> [Required action]
Copy all of the data below without altering a single line.

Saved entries
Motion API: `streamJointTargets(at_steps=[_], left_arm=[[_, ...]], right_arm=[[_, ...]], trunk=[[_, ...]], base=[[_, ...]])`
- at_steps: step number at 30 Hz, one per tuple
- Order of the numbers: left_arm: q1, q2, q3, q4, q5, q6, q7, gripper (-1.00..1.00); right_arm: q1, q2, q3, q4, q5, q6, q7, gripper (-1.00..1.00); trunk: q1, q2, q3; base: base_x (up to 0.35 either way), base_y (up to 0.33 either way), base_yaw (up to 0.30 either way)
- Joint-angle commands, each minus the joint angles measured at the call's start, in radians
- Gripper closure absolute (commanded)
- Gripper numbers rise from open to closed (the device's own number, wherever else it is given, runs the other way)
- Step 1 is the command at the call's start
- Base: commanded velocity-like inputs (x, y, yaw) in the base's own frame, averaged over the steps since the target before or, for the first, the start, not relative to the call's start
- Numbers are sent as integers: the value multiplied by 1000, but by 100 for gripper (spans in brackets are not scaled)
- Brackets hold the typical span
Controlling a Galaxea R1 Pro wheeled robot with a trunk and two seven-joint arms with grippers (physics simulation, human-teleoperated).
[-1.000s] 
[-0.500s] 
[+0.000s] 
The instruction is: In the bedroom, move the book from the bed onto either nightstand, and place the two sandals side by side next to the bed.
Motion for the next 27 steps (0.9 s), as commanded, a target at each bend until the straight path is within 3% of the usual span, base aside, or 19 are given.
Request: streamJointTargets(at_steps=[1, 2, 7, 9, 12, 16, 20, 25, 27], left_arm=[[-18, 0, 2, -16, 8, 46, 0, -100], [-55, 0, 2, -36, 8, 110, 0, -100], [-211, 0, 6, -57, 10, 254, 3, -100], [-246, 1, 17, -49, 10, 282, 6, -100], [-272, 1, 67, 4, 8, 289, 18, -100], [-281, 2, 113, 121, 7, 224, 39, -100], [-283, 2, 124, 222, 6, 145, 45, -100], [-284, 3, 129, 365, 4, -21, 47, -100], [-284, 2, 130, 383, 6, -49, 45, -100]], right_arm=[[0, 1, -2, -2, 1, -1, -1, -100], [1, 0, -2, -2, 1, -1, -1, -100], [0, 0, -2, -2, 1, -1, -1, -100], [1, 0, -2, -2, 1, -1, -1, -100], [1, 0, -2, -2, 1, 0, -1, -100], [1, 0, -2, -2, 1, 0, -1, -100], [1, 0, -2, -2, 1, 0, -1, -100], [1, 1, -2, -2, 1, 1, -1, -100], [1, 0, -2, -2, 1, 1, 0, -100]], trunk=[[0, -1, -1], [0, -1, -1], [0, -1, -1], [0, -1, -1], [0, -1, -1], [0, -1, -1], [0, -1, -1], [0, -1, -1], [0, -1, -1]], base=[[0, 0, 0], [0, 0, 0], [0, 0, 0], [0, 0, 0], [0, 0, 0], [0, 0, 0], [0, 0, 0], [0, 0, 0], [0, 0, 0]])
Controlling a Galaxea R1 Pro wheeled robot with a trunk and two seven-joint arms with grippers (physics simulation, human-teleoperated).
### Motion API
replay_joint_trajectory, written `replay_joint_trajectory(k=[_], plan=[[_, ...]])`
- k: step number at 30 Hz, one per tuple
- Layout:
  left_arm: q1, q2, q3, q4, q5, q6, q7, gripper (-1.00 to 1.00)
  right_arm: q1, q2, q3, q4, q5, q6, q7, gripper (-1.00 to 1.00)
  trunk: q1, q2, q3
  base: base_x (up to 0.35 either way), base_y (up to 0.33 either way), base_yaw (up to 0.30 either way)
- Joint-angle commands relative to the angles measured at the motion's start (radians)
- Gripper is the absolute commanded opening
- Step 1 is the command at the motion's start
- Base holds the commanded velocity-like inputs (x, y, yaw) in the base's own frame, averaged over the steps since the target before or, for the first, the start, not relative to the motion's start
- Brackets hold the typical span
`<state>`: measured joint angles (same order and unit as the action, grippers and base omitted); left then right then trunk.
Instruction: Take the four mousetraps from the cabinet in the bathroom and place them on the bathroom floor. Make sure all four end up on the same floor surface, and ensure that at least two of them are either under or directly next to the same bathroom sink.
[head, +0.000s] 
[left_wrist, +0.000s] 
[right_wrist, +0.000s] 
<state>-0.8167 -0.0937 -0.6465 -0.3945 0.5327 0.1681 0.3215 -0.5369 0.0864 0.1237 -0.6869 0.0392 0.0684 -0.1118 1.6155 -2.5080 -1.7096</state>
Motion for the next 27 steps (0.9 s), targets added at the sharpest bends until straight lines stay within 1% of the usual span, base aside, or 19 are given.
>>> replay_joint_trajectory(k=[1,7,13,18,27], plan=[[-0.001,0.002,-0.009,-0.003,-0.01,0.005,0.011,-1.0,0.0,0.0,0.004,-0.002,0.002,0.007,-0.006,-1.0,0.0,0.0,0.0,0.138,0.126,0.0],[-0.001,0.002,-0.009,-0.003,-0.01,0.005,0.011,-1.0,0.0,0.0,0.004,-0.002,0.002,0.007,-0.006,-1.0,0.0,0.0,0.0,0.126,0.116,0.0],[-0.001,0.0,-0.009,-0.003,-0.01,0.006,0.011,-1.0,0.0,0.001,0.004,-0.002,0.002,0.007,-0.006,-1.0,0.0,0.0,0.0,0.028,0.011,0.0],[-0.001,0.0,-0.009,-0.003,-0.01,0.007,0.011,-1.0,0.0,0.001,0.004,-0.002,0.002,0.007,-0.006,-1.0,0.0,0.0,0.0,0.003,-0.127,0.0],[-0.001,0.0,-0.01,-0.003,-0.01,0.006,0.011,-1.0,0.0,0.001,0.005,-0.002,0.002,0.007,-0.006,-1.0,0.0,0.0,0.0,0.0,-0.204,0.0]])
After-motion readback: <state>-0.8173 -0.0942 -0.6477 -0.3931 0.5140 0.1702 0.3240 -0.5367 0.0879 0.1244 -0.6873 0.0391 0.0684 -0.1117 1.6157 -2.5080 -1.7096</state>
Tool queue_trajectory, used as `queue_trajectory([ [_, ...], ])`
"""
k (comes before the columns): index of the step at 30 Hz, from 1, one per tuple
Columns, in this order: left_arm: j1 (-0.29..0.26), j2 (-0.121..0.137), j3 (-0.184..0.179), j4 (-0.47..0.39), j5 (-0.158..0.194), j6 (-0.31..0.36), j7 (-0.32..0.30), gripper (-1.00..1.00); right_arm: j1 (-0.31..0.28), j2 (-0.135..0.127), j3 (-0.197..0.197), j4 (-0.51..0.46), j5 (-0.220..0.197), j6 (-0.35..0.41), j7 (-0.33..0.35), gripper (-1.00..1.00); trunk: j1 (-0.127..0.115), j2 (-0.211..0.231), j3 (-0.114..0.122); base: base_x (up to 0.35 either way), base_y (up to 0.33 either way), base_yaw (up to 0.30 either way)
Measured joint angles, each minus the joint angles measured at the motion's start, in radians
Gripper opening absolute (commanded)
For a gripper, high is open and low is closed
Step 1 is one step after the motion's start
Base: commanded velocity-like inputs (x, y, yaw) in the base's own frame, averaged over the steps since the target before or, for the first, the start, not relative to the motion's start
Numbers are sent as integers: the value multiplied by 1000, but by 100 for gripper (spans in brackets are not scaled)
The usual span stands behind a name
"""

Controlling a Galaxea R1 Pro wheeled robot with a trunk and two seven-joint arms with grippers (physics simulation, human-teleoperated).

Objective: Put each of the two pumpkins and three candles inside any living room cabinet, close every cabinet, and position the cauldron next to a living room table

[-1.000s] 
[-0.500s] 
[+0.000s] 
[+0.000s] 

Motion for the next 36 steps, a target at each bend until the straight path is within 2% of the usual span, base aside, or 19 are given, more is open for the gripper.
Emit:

> [Your solution]
Motion API: `streamJointTargets(at_steps=[_], left_arm=[[_, ...]], right_arm=[[_, ...]], trunk=[[_, ...]], base=[[_, ...]])`
- at_steps: step number at 30 Hz, one per tuple
- Order of the numbers: left_arm: q1, q2, q3, q4, q5, q6, q7, gripper (-1.00..1.00); right_arm: q1, q2, q3, q4, q5, q6, q7, gripper (-1.00..1.00); trunk: q1, q2, q3; base: base_x (up to 0.35 either way), base_y (up to 0.33 either way), base_yaw (up to 0.30 either way)
- Joint-angle commands, each minus the joint angles measured at the call's start, in radians
- Gripper closure absolute (commanded)
- Gripper numbers rise from open to closed (the device's own number, wherever else it is given, runs the other way)
- Step 1 is the command at the call's start
- Base: commanded velocity-like inputs (x, y, yaw) in the base's own frame, averaged over the steps since the target before or, for the first, the start, not relative to the call's start
- Numbers are sent as integers: the value multiplied by 1000, but by 100 for gripper (spans in brackets are not scaled)
- Brackets hold the typical span
Controlling a Galaxea R1 Pro wheeled robot with a trunk and two seven-joint arms with grippers (physics simulation, human-teleoperated).
[-1.000s] 
[-0.500s] 
[+0.000s] 
The instruction is: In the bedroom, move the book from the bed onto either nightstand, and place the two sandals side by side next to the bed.
Motion for the next 27 steps (0.9 s), as commanded, a target at each bend until the straight path is within 3% of the usual span, base aside, or 19 are given.
Request: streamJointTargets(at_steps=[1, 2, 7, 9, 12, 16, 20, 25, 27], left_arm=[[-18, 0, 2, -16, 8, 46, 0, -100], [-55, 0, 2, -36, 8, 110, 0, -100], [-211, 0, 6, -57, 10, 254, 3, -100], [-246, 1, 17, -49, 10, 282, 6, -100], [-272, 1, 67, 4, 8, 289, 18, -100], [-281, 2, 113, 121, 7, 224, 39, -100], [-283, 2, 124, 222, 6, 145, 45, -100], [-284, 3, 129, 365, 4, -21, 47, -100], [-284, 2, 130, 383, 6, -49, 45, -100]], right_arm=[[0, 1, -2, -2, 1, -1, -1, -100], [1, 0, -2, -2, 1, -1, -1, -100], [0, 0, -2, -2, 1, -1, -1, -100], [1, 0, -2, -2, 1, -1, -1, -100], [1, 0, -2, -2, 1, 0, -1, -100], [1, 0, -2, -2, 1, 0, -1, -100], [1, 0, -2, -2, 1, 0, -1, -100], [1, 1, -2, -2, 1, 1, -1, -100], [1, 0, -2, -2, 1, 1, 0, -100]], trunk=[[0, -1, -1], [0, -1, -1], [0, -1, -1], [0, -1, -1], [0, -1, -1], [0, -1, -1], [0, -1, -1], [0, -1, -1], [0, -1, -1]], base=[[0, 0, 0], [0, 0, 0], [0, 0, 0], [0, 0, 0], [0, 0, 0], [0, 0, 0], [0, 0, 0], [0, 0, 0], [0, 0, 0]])
Controlling a Galaxea R1 Pro wheeled robot with a trunk and two seven-joint arms with grippers (physics simulation, human-teleoperated).
### Motion API
replay_joint_trajectory, written `replay_joint_trajectory(k=[_], plan=[[_, ...]])`
- k: step number at 30 Hz, one per tuple
- Layout:
  left_arm: q1, q2, q3, q4, q5, q6, q7, gripper (-1.00 to 1.00)
  right_arm: q1, q2, q3, q4, q5, q6, q7, gripper (-1.00 to 1.00)
  trunk: q1, q2, q3
  base: base_x (up to 0.35 either way), base_y (up to 0.33 either way), base_yaw (up to 0.30 either way)
- Joint-angle commands relative to the angles measured at the motion's start (radians)
- Gripper is the absolute commanded opening
- Step 1 is the command at the motion's start
- Base holds the commanded velocity-like inputs (x, y, yaw) in the base's own frame, averaged over the steps since the target before or, for the first, the start, not relative to the motion's start
- Brackets hold the typical span
`<state>`: measured joint angles (same order and unit as the action, grippers and base omitted); left then right then trunk.
Instruction: Take the four mousetraps from the cabinet in the bathroom and place them on the bathroom floor. Make sure all four end up on the same floor surface, and ensure that at least two of them are either under or directly next to the same bathroom sink.
[head, +0.000s] 
[left_wrist, +0.000s] 
[right_wrist, +0.000s] 
<state>-0.8167 -0.0937 -0.6465 -0.3945 0.5327 0.1681 0.3215 -0.5369 0.0864 0.1237 -0.6869 0.0392 0.0684 -0.1118 1.6155 -2.5080 -1.7096</state>
Motion for the next 27 steps (0.9 s), targets added at the sharpest bends until straight lines stay within 1% of the usual span, base aside, or 19 are given.
>>> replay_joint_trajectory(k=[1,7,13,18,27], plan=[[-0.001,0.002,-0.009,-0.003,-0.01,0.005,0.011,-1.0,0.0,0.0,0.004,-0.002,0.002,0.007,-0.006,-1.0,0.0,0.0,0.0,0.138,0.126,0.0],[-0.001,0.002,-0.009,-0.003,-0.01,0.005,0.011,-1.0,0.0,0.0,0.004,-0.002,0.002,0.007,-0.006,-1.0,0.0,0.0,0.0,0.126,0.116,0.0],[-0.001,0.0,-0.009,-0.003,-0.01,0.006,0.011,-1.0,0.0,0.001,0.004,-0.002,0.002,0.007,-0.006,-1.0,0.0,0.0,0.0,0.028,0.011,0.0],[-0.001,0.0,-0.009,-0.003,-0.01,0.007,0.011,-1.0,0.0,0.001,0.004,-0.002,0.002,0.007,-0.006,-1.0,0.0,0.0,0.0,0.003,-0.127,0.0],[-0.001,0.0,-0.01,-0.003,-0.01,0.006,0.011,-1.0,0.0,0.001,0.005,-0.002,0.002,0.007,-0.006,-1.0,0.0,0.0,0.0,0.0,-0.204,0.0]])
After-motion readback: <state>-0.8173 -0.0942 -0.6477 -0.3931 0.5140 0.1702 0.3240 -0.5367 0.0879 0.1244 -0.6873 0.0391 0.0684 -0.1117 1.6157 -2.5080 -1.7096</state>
Tool queue_trajectory, used as `queue_trajectory([ [_, ...], ])`
"""
k (comes before the columns): index of the step at 30 Hz, from 1, one per tuple
Columns, in this order: left_arm: j1 (-0.29..0.26), j2 (-0.121..0.137), j3 (-0.184..0.179), j4 (-0.47..0.39), j5 (-0.158..0.194), j6 (-0.31..0.36), j7 (-0.32..0.30), gripper (-1.00..1.00); right_arm: j1 (-0.31..0.28), j2 (-0.135..0.127), j3 (-0.197..0.197), j4 (-0.51..0.46), j5 (-0.220..0.197), j6 (-0.35..0.41), j7 (-0.33..0.35), gripper (-1.00..1.00); trunk: j1 (-0.127..0.115), j2 (-0.211..0.231), j3 (-0.114..0.122); base: base_x (up to 0.35 either way), base_y (up to 0.33 either way), base_yaw (up to 0.30 either way)
Measured joint angles, each minus the joint angles measured at the motion's start, in radians
Gripper opening absolute (commanded)
For a gripper, high is open and low is closed
Step 1 is one step after the motion's start
Base: commanded velocity-like inputs (x, y, yaw) in the base's own frame, averaged over the steps since the target before or, for the first, the start, not relative to the motion's start
Numbers are sent as integers: the value multiplied by 1000, but by 100 for gripper (spans in brackets are not scaled)
The usual span stands behind a name
"""

Controlling a Galaxea R1 Pro wheeled robot with a trunk and two seven-joint arms with grippers (physics simulation, human-teleoperated).

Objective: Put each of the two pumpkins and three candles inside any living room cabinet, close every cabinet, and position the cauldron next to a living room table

[-1.000s] 
[-0.500s] 
[+0.000s] 
[+0.000s] 

Motion for the next 36 steps, a target at each bend until the straight path is within 2% of the usual span, base aside, or 19 are given, more is open for the gripper.
Emit:

A complete answer has now been given.